• **What the task requires**: Your response must be made up of each line in the data below that contains the string "garment".
· · · · · · ·
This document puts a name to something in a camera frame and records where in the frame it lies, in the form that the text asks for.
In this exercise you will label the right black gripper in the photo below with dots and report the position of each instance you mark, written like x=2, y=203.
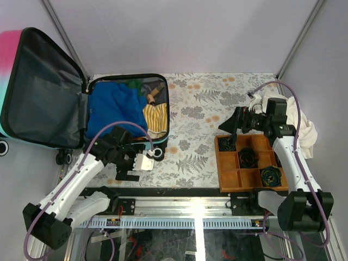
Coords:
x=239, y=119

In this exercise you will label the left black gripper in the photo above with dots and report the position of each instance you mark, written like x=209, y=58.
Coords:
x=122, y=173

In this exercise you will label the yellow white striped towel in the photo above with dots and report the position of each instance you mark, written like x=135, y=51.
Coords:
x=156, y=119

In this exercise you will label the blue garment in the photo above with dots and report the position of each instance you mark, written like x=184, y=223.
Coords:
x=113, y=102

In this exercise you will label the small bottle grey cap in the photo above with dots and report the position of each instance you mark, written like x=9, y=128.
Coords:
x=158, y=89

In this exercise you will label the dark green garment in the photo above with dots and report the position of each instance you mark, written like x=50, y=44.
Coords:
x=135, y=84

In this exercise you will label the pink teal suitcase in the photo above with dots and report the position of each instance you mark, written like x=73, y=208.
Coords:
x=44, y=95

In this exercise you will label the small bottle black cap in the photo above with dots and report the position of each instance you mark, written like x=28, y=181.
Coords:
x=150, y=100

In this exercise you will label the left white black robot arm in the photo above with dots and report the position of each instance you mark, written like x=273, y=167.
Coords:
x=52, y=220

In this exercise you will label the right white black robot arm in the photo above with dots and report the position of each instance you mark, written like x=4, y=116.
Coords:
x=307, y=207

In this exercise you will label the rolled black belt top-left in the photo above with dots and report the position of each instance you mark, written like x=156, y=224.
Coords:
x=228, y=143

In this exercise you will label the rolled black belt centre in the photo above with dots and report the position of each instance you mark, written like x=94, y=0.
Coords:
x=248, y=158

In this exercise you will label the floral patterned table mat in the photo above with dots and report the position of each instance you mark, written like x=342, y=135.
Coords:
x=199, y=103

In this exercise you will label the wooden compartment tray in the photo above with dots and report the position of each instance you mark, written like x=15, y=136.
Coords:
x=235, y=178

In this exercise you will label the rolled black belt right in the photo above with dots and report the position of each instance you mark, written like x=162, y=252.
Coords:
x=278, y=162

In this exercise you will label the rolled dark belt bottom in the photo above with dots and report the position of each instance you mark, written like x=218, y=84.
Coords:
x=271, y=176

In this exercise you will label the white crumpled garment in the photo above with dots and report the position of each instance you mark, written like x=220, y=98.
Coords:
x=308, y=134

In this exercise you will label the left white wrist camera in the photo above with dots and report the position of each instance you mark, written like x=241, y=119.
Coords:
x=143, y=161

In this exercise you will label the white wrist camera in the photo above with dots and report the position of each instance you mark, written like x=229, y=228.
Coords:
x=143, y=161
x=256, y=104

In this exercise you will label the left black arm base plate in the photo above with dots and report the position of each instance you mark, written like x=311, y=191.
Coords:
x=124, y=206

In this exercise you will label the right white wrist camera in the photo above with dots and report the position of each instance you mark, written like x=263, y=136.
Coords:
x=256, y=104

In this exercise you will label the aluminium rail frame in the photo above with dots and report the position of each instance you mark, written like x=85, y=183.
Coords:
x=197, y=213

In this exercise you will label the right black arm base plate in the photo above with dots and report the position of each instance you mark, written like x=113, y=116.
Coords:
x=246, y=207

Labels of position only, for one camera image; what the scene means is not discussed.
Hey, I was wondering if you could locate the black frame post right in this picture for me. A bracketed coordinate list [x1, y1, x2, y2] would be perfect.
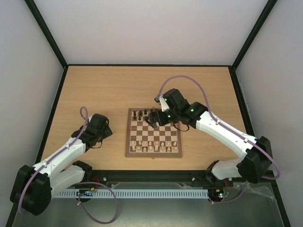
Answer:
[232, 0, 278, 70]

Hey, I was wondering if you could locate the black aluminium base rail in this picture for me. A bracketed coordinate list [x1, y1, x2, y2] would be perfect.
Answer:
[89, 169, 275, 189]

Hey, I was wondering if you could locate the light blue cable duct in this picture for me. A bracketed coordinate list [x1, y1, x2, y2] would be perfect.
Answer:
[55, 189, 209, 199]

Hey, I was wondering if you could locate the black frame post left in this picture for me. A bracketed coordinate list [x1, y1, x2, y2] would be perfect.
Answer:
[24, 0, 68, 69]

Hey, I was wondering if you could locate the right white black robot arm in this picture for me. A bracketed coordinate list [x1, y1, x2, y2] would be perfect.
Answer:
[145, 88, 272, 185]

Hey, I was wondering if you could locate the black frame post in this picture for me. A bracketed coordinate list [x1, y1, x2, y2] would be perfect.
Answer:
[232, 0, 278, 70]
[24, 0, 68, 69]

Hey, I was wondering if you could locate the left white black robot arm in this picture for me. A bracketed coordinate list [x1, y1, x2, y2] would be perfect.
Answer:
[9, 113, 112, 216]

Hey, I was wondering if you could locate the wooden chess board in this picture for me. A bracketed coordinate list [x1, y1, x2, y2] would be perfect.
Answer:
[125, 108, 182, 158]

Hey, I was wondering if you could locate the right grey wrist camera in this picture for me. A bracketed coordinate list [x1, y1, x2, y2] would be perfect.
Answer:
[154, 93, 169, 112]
· · · · · · ·
• **Completed task**:
In this exercise you will label the blue garment in the photo above with dots and report the position of each instance you mark, written like x=184, y=223.
In this exercise you will label the dark green garment in the photo above with dots and report the position of each instance you mark, written like x=50, y=44.
In this exercise you will label the white crumpled garment in the photo above with dots and report the position of each instance you mark, written like x=220, y=98.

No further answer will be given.